To evaluate such efficiency, Data Envelopment Analysis (DEA) has been widely employed in sports research because it accommodates multiple inputs and outputs without requiring a pre-specified production function (3–5). However, standard DEA models are limited in their ability to account for stochastic disturbances and endogeneity when examining the determinants of efficiency. The Tobit model, which is well suited for truncated dependent variables such as efficiency scores, is therefore commonly used to complement DEA analysis (6, 7). Integrating the DEA and Tobit models leverages the strengths of both, allowing not only for an accurate assessment of S&T investment efficiency but also for a deeper exploration of the factors that influence it.
Existing research on S&T investment in sports has primarily focused on macro-level benefit analyses or on the application of specific technologies in isolated domains (8–11). There is a lack of systematic studies evaluating the overall efficiency of S&T investment and its influencing factors, particularly from a comprehensive, provincial-level perspective in China. Moreover, the determinants of efficiency are complex and multidimensional—encompassing policy, human resources, and organizational management—yet the mechanisms through which these factors operate remain insufficiently explored.
To ground this empirical investigation theoretically, the study adopts the Resource-Based View (RBV) as its overarching framework. It conceptualizes the S&T inputs—funding, institutions, and personnel—as strategic resources for competitive sports development. Accordingly, the core research question shifts from “what is the level of efficiency?” to “how effectively do different regions convert strategic S&T resources into competitive performance?”. This perspective inherently directs attention to the conversion mechanisms and contextual factors that explain efficiency disparities, which the subsequent DEA and Tobit models are designed to measure and analyze.

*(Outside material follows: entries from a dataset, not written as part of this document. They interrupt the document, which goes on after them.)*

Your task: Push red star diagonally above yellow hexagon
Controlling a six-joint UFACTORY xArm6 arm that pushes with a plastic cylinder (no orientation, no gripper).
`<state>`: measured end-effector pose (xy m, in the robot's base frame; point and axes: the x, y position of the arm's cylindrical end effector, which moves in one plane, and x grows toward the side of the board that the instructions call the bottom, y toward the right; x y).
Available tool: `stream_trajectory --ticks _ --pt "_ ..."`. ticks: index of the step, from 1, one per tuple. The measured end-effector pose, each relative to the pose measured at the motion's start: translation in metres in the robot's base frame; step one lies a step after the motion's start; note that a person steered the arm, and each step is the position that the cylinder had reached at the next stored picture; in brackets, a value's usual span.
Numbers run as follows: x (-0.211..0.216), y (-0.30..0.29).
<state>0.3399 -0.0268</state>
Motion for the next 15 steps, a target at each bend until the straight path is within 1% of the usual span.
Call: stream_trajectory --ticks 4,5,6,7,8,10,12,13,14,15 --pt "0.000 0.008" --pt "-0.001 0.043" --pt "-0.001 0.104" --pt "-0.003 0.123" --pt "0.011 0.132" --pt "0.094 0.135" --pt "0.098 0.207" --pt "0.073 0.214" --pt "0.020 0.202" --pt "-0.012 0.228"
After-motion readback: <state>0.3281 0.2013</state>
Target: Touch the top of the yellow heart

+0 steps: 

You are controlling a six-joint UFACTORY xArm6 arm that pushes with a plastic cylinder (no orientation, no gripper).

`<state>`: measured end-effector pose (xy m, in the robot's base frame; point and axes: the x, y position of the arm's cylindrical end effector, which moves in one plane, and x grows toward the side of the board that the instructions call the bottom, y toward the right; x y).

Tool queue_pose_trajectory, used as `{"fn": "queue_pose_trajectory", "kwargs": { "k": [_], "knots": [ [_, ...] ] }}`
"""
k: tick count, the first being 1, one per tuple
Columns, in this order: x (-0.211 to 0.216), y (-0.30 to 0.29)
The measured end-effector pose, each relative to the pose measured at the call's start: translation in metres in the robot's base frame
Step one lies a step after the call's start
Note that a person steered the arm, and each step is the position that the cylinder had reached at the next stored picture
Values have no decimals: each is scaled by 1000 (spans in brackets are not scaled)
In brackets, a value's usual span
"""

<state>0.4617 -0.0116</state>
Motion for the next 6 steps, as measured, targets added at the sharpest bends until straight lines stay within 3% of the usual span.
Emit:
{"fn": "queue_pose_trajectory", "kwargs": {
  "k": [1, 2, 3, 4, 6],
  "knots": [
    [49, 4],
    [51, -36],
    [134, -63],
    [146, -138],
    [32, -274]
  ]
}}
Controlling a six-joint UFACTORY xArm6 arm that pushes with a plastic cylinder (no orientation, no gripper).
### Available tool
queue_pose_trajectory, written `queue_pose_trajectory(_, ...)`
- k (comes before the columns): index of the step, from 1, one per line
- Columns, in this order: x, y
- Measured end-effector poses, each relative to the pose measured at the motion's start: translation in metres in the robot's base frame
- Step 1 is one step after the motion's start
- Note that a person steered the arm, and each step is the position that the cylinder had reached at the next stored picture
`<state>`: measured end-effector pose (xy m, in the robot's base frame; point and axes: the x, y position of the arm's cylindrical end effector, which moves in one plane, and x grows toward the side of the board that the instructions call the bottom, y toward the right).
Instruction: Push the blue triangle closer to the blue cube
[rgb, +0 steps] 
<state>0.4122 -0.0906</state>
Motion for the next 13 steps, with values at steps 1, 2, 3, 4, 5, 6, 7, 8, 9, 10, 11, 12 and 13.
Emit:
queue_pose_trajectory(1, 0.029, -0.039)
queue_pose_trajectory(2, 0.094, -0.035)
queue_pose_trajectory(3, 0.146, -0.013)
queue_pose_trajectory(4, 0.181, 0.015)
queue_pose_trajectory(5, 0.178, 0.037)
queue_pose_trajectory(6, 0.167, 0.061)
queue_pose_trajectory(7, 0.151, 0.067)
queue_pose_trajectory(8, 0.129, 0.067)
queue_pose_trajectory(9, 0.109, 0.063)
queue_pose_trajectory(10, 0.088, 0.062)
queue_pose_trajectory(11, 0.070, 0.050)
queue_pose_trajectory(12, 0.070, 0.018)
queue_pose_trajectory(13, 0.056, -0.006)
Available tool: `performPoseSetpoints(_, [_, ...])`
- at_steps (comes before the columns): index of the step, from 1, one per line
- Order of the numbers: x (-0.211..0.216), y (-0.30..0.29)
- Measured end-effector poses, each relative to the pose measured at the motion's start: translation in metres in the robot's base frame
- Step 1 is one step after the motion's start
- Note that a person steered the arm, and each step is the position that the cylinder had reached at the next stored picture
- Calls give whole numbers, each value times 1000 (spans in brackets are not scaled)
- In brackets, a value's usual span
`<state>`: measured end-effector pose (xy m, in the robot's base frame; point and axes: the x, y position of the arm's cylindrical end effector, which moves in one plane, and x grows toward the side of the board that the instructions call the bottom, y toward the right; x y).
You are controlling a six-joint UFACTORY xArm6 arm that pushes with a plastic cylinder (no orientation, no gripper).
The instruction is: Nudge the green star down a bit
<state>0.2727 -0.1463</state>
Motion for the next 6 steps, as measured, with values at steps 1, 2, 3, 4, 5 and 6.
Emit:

In light of these considerations, this study employs the DEA-Tobit model to systematically evaluate the efficiency of S&T investment in China's competitive sports development across 31 provinces from 2018 to 2022 and to analyze the key factors influencing this efficiency. The aim is to provide theoretical support and practical guidance for optimizing S&T resource allocation and enhancing the quality of competitive sports development.
Literature review
2
The application of the DEA-Tobit model in the field of sports
2.1
The DEA–Tobit model, which combines Data Envelopment Analysis (DEA) for efficiency measurement with Tobit regression for determinant analysis, has become a widely adopted approach in studies of sports efficiency. DEA has been extensively used to assess the efficiency of public sports services, the sustainable development of competitive sports, and the integration of the sports industry with tourism (12–17). For example, prior studies have applied DEA to measure provincial efficiency in public sports services by incorporating environmental variables such as GDP, and to analyze development trends in competitive sports (12, 13). Tobit regression is then employed to examine the effects of environmental and managerial factors on DEA-derived efficiency scores, thereby addressing DEA's limitations in handling exogenous influences. Collectively, these applications demonstrate the model's utility in diagnosing efficiency and guiding resource optimization. However, existing research has predominantly focused on general sports services or industrial efficiency, while systematic and longitudinal analyses specifically examining the efficiency of S&T investment in competitive sports—and its determinants across diverse regional contexts—remain scarce.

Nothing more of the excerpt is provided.